Assignment:
The entries below must be transcribed exactly. Leave nothing out.

Dataset items:
*** Block opens ***

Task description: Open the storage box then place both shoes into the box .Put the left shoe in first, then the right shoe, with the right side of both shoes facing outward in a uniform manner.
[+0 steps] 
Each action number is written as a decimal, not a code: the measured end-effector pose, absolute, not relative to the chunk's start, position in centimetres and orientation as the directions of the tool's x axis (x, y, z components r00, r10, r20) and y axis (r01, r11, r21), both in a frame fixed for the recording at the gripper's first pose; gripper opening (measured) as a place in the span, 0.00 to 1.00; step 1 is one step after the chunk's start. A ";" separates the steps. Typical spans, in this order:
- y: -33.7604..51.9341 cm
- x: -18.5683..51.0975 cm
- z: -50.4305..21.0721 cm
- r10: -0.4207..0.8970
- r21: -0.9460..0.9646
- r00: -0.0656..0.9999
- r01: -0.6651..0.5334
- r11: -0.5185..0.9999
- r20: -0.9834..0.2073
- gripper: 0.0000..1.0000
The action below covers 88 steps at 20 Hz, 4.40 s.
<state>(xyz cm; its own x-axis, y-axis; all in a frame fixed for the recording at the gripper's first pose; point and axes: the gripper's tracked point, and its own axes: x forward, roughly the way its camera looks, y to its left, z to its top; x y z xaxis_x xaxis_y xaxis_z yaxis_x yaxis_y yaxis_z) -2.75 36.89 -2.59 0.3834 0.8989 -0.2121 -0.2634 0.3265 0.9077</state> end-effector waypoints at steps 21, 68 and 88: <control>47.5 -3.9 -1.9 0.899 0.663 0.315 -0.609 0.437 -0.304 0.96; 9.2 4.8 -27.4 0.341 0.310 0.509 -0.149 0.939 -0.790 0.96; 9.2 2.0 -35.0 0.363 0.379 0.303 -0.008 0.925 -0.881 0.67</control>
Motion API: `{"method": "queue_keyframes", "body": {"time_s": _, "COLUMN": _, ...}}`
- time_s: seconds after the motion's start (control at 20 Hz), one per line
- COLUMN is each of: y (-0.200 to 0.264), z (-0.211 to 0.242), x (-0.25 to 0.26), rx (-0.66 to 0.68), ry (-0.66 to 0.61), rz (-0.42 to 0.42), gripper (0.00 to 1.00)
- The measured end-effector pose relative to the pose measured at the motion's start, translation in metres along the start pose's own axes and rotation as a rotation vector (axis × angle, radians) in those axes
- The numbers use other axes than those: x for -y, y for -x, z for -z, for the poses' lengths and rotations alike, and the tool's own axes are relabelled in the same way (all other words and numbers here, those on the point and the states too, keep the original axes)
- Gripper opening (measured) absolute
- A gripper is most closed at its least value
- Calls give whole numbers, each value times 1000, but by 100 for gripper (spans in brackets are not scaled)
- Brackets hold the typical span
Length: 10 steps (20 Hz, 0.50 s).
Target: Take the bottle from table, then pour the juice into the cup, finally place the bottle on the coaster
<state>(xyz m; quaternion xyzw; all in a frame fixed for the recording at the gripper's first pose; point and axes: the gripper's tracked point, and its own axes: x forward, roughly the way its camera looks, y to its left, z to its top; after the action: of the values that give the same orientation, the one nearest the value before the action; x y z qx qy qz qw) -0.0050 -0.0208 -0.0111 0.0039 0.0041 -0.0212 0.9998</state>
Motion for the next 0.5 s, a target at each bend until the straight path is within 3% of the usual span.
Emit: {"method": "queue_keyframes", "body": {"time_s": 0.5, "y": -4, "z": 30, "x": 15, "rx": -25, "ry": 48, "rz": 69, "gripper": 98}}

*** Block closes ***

Completed task:
Task description: Open the storage box then place both shoes into the box .Put the left shoe in first, then the right shoe, with the right side of both shoes facing outward in a uniform manner.
[+0 steps] 
Each action number is written as a decimal, not a code: the measured end-effector pose, absolute, not relative to the chunk's start, position in centimetres and orientation as the directions of the tool's x axis (x, y, z components r00, r10, r20) and y axis (r01, r11, r21), both in a frame fixed for the recording at the gripper's first pose; gripper opening (measured) as a place in the span, 0.00 to 1.00; step 1 is one step after the chunk's start. A ";" separates the steps. Typical spans, in this order:
- y: -33.7604..51.9341 cm
- x: -18.5683..51.0975 cm
- z: -50.4305..21.0721 cm
- r10: -0.4207..0.8970
- r21: -0.9460..0.9646
- r00: -0.0656..0.9999
- r01: -0.6651..0.5334
- r11: -0.5185..0.9999
- r20: -0.9834..0.2073
- gripper: 0.0000..1.0000
The action below covers 88 steps at 20 Hz, 4.40 s.
<state>(xyz cm; its own x-axis, y-axis; all in a frame fixed for the recording at the gripper's first pose; point and axes: the gripper's tracked point, and its own axes: x forward, roughly the way its camera looks, y to its left, z to its top; x y z xaxis_x xaxis_y xaxis_z yaxis_x yaxis_y yaxis_z) -2.75 36.89 -2.59 0.3834 0.8989 -0.2121 -0.2634 0.3265 0.9077</state> end-effector waypoints at steps 21, 68 and 88: <control>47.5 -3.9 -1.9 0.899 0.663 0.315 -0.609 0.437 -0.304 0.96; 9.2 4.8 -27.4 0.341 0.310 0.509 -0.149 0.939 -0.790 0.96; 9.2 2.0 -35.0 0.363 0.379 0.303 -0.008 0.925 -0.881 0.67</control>
Motion API: `{"method": "queue_keyframes", "body": {"time_s": _, "COLUMN": _, ...}}`
- time_s: seconds after the motion's start (control at 20 Hz), one per line
- COLUMN is each of: y (-0.200 to 0.264), z (-0.211 to 0.242), x (-0.25 to 0.26), rx (-0.66 to 0.68), ry (-0.66 to 0.61), rz (-0.42 to 0.42), gripper (0.00 to 1.00)
- The measured end-effector pose relative to the pose measured at the motion's start, translation in metres along the start pose's own axes and rotation as a rotation vector (axis × angle, radians) in those axes
- The numbers use other axes than those: x for -y, y for -x, z for -z, for the poses' lengths and rotations alike, and the tool's own axes are relabelled in the same way (all other words and numbers here, those on the point and the states too, keep the original axes)
- Gripper opening (measured) absolute
- A gripper is most closed at its least value
- Calls give whole numbers, each value times 1000, but by 100 for gripper (spans in brackets are not scaled)
- Brackets hold the typical span
Length: 10 steps (20 Hz, 0.50 s).
Target: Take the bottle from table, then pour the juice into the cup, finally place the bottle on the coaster
<state>(xyz m; quaternion xyzw; all in a frame fixed for the recording at the gripper's first pose; point and axes: the gripper's tracked point, and its own axes: x forward, roughly the way its camera looks, y to its left, z to its top; after the action: of the values that give the same orientation, the one nearest the value before the action; x y z qx qy qz qw) -0.0050 -0.0208 -0.0111 0.0039 0.0041 -0.0212 0.9998</state>
Motion for the next 0.5 s, a target at each bend until the straight path is within 3% of the usual span.
Emit: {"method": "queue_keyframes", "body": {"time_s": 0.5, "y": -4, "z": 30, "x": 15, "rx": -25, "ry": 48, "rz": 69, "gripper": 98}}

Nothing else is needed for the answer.